The government, however, put great emphasis on driving its economic growth through diversifying the goods and services produced in the country. For example, the main focus of the eighth five-year plan (ending this year) was on increasing the government spending on key infrastructure projects, which are expected to enhance Oman’s status as a logistics hub in the region, benefiting from its strategic position. Oman is a member in the Organisation of Islamic Cooperation (OIC) since 1972, the GCC since 1981 and the World Trade Organization since 2000. It also signed a free trade agreement with the United States in 2006.
Oman’s economy continues to develop and is ranked highly among Gulf nations. While the economy has grown in several phases, the main drivers of growth have been the reforms that were implemented by successive governments and the continuation of authority within Oman. Despite these improvements, there are several challenges to a more rapid growth within the economy. For example, there are also large parts of the country that are still isolated due to the lack of development in infrastructure. Nevertheless, the fact that Oman’s economic development has come a long way since the 1970s proves that the government will be able to overcome these challenges and push forward the process of economic development.
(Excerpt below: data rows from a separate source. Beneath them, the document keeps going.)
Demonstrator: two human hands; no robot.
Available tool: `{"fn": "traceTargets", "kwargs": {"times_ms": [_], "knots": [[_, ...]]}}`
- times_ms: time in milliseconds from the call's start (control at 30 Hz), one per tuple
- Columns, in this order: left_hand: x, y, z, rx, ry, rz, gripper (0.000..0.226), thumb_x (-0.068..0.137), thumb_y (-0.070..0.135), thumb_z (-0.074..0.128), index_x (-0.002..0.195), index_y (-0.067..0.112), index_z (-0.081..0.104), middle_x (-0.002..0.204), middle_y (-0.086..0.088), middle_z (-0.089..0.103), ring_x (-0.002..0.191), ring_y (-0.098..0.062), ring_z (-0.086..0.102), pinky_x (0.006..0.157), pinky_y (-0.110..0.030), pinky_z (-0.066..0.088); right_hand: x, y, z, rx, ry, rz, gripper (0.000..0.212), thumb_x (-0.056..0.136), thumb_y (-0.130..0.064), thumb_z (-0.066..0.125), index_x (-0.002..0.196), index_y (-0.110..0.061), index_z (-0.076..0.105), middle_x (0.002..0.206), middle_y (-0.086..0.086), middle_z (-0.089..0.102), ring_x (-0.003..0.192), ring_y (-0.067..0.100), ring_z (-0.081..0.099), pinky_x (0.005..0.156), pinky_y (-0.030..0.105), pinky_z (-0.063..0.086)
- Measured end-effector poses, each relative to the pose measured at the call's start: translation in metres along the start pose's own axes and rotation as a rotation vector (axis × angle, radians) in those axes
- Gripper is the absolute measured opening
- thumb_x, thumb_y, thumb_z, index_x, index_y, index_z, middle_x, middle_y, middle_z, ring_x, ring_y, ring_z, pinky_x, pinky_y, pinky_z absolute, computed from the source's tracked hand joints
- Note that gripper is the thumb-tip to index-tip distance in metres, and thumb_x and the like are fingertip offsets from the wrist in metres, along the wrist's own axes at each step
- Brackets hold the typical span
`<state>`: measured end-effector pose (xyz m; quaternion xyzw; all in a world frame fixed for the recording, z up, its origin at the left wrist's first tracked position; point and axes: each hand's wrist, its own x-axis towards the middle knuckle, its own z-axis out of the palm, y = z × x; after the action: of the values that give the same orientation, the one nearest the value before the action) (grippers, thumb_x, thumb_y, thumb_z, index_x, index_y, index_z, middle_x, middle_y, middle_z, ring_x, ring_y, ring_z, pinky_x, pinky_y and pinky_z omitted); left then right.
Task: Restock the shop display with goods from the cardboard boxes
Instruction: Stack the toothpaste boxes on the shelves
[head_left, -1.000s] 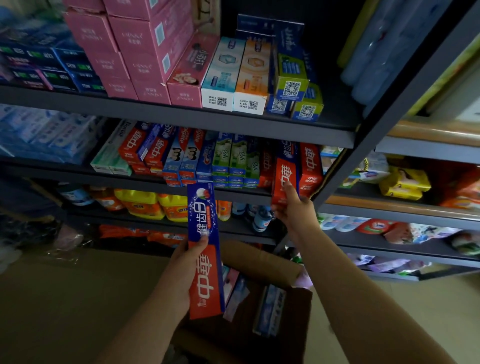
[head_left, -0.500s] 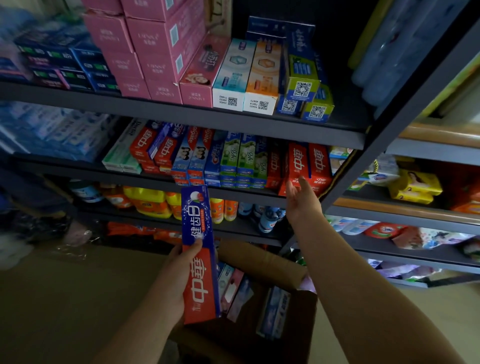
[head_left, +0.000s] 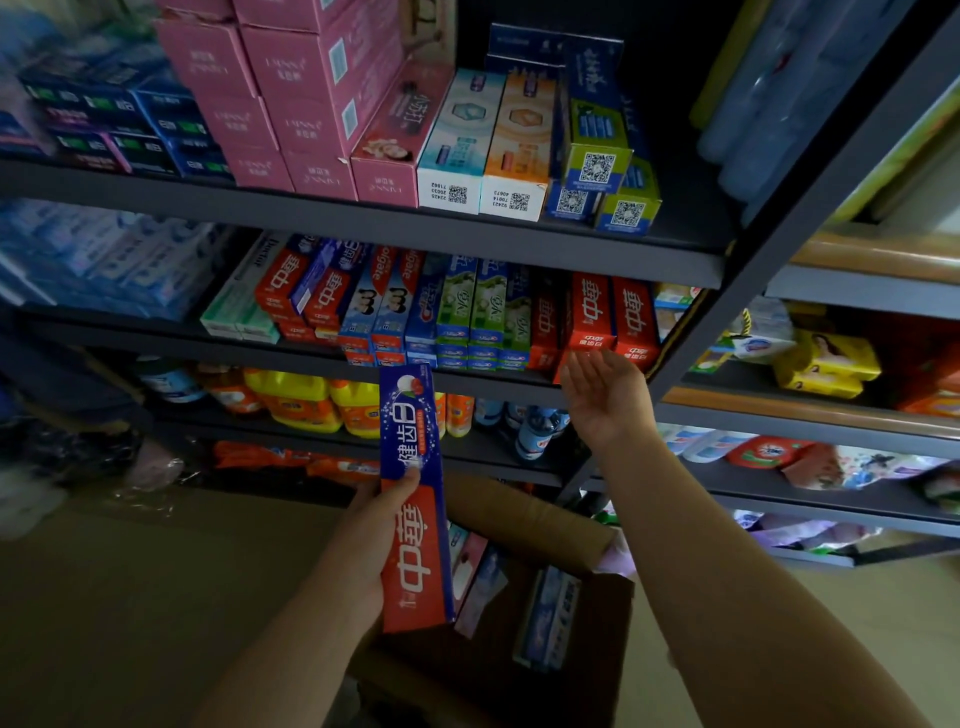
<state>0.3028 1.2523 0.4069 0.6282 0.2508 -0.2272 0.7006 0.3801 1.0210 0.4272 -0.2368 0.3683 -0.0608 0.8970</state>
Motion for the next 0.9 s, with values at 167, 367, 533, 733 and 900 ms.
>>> {"fn": "traceTargets", "kwargs": {"times_ms": [167, 367, 533, 733, 900], "knots": [[-0.011, 0.000, 0.004, -0.094, -0.026, -0.079, 0.051, 0.081, 0.041, 0.067, 0.123, 0.018, 0.051, 0.098, -0.013, 0.067, 0.087, -0.031, 0.066, 0.073, -0.041, 0.052, -0.046, 0.028, -0.008, -0.764, -0.108, 0.018, 0.009, 0.097, -0.015, 0.053, 0.098, -0.014, 0.061, 0.089, 0.003, 0.064, 0.077, 0.016, 0.062, 0.070, 0.029, 0.051], [-0.012, 0.013, 0.026, -0.150, -0.033, -0.002, 0.032, 0.086, 0.033, 0.065, 0.114, 0.019, 0.055, 0.090, -0.011, 0.070, 0.078, -0.027, 0.068, 0.068, -0.035, 0.054, -0.119, 0.073, -0.063, -1.283, -0.453, 0.188, 0.071, 0.074, -0.065, 0.067, 0.129, -0.023, 0.049, 0.111, 0.002, 0.070, 0.094, 0.020, 0.071, 0.077, 0.036, 0.058], [-0.014, 0.021, 0.046, -0.101, -0.087, 0.029, 0.019, 0.088, 0.034, 0.062, 0.104, 0.026, 0.058, 0.087, -0.007, 0.071, 0.075, -0.022, 0.069, 0.063, -0.032, 0.054, -0.130, 0.080, -0.076, -1.199, -0.391, 0.172, 0.060, 0.082, -0.047, 0.067, 0.130, -0.026, 0.039, 0.108, 0.004, 0.069, 0.076, 0.021, 0.073, 0.054, 0.028, 0.055], [-0.009, 0.027, 0.041, 0.022, -0.097, 0.065, 0.021, 0.094, 0.034, 0.053, 0.111, 0.027, 0.063, 0.112, 0.003, 0.067, 0.100, -0.014, 0.062, 0.075, -0.031, 0.044, -0.120, 0.052, -0.064, -0.953, -0.238, -0.125, 0.021, 0.087, -0.021, 0.065, 0.105, -0.015, 0.056, 0.073, 0.003, 0.071, 0.053, 0.011, 0.062, 0.047, 0.022, 0.047], [-0.015, 0.022, 0.025, -0.051, -0.078, 0.014, 0.015, 0.097, 0.021, 0.049, 0.104, 0.018, 0.062, 0.103, -0.003, 0.068, 0.088, -0.017, 0.062, 0.074, -0.032, 0.044, -0.086, 0.008, -0.028, -0.897, -0.178, -0.217, 0.023, 0.093, -0.026, 0.060, 0.106, -0.008, 0.058, 0.066, 0.003, 0.067, 0.047, 0.010, 0.056, 0.044, 0.020, 0.046]]}}
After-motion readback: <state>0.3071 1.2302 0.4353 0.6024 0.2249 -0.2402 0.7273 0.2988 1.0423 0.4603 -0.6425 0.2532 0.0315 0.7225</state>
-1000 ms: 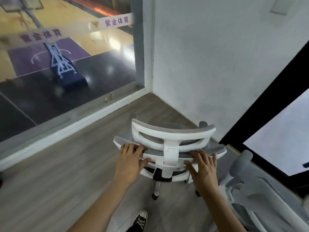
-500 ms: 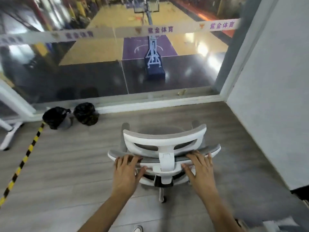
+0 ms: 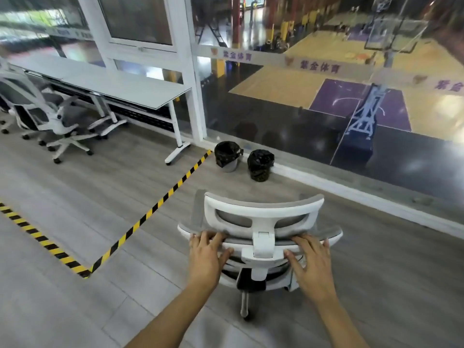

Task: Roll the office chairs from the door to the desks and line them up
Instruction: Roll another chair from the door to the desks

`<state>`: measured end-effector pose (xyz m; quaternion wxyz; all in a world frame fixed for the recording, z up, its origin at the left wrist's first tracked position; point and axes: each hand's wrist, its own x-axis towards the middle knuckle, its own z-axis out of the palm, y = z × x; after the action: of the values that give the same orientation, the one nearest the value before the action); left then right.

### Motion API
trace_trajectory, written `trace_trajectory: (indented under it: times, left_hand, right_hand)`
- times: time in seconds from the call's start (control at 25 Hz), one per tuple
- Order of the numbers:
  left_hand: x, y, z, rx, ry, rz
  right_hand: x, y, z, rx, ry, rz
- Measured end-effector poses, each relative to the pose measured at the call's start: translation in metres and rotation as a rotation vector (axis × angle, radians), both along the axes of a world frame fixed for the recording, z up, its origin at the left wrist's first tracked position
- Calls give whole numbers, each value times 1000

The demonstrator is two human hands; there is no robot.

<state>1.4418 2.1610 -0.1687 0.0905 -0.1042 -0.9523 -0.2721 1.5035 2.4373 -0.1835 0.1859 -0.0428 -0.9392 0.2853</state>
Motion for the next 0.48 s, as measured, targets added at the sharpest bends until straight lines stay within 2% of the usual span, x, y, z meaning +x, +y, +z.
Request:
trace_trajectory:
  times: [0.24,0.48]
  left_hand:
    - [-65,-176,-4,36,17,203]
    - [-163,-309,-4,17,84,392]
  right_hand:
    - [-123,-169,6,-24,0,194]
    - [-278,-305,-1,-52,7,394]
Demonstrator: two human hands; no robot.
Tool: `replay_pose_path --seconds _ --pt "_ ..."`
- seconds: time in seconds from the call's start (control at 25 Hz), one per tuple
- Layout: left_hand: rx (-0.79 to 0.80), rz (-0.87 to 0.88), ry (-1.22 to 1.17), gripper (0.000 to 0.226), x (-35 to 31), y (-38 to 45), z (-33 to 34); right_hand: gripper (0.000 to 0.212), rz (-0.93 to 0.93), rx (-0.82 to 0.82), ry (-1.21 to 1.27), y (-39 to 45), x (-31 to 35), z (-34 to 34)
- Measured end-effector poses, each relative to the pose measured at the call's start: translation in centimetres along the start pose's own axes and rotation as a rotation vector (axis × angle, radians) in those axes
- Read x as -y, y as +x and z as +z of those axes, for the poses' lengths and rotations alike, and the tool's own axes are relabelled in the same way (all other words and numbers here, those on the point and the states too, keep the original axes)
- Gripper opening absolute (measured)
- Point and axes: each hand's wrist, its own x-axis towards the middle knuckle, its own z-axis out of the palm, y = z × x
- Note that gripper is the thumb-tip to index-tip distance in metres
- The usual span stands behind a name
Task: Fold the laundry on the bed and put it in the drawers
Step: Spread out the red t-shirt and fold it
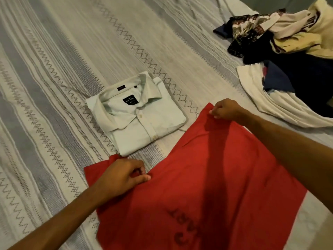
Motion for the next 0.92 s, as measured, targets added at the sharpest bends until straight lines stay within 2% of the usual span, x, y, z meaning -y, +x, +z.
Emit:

According to heritage.org, Oman’s economic freedom score is 66.7, making its economy the 56th freest in the 2015 Index. Its score is 0.7 point lower than last year due to declines in the management of government spending, trade freedom, and freedom from corruption that outweigh improvements in four of the ten economic freedoms, including property rights and monetary freedom. Oman is ranked 6th out of 15 countries in the Middle East/North Africa (MENA) region, and its overall score is above the world and regional averages. These figures are expected to boost the foreign – direct and indirect – investment in the years to come.
|Area||309,500 sq km|
|Major Language (s)||Arabic|
|Major Religion (s)||Islam|
|Life Expectancy||Male: 71 years ; Female: 76 years|
|Currency||Omani Rial (OMR)|
|Literacy rate||Youth 99.13%, Adults 94.76%|
|GDP Per Capita||USD 19,309.6|
CULTURE AND TRADITIONS
The Omani culture owes much to the geography of the country. The cultural heartland lies in the interior, in the valleys of the mountainous backbone which parallels the coastal plains and the interior plains. Seas to the north and east and deserts to west and south have served to isolate the country from the outside world. At the same time, Oman’s presence on the Indian Ocean has fostered a long maritime tradition settlement of many Baluchis (the Indo-Iranian people of Baluchistan) along the northern coast and the interaction with East African cultures.
Oman is famous for its khanjar knives, which are curved daggers worn during holidays as part of ceremonial dress. Today, traditional clothing is worn by most Omani men. They wear an ankle-length, collarless robe called a dishdasha that buttons at the neck with a tassel hanging down. Traditionally this tassel would be dipped in perfume. Today the tassel is merely a traditional part of the dishdasha. Women wear hijab and abaya. Some women cover their faces and hands, but most do not. The abaya is a traditional dress and it currently has different styles. The Sultan has forbidden the covering of faces in public office. On holidays, such as Eid, the women wear traditional dress, which is often very brightly coloured and consists of a midcalf length tunic over pants.
TOURISM AND TRAVEL
The sultanate hasn’t been actively visited by tourists since its natural as well as cultural sceneries have remained invisible for long periods of time. However, the government has increasingly been focusing on promoting tourism to attract travellers from all over the world. Tourists from 67 countries are not required to apply for a visa prior to visiting the Sultanate of Oman. The list includes 38 countries in Europe and travellers from these countries get their visa on arrival. The Omani government has recently introduced an online system to make getting the visa even easier. This further improves tourists’ experience since the moment they arrive to the country.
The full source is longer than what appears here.